Doing The Ace Walk Again

Comparisons are always imperfect, of course, especially with a personality as bracingly individual as Serena’s. But after watching her beat Giorgi, I can’t help but add one more to the list: Michael Jordan. The NBA legend used to say that, even after he had won multiple championships and MVP awards and established himself as the best player of his generation, he was always motivated by a new audience. Wherever he was, no matter how meaningless the game, he wanted to show that audience—always a sellout—what the real Michael Jordan was all about. He didn’t, in a sense, want to let them down.

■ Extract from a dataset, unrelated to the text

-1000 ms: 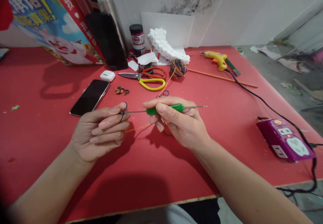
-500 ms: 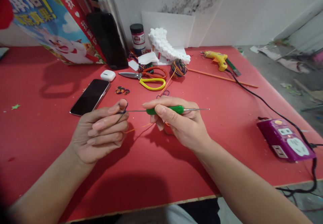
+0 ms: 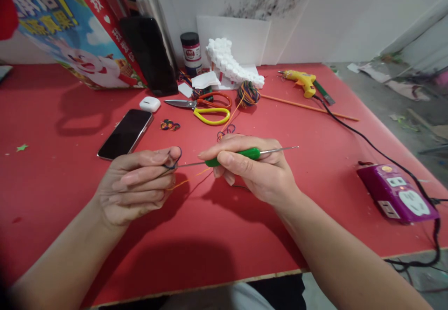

Seeing Serena begin the year with an ace walk and a glare reminded me of Jordan's words. Serena said in her pre-tournament press conference that she doesn’t have anything left to prove, but when she’s out on the court, she can’t help herself. Unlike Jordan, it isn’t the crowd that motivates her; it’s her opponent. You might say that this what happens with any halfway decent competitor, but if you watch enough tennis, you know that for many players it's a business—nothing personal. Not for Serena. Part of what separates her from the rest is that, like Jordan, she never forgets who she is, and never lets her opponent forget it, either.

After watching Serena lose to Roberta Vinci at last year’s U.S. Open, I thought things might finally be different for her this year. It seemed that she was due for a competitive letdown. Maybe Serena sensed it, too; she took time off at the end of last season, because, she said, she hadn’t had a real break since the Olympic year of 2012, and she knew that 2016 was another Olympic—i.e., extra busy—year.

Serena may have that letdown yet; it only takes a couple of bad sets for a tournament to be over. But judging from her first match of the season, it won’t come because of a decrease in desire. Against Giorgi, Serena couldn’t help but bring the same emotion to the court that she has always brought. Some have said that she’ll continue to be motivated by the thought of passing Graf on the all-time Slam-title list (she’s currently one behind her), and I think that’s true. But she won’t need that as motivation. She'll find it in every big match she plays.

There will, after all, always be another player to ace. And there will always another chance to show an opponent what Serena Williams is all about.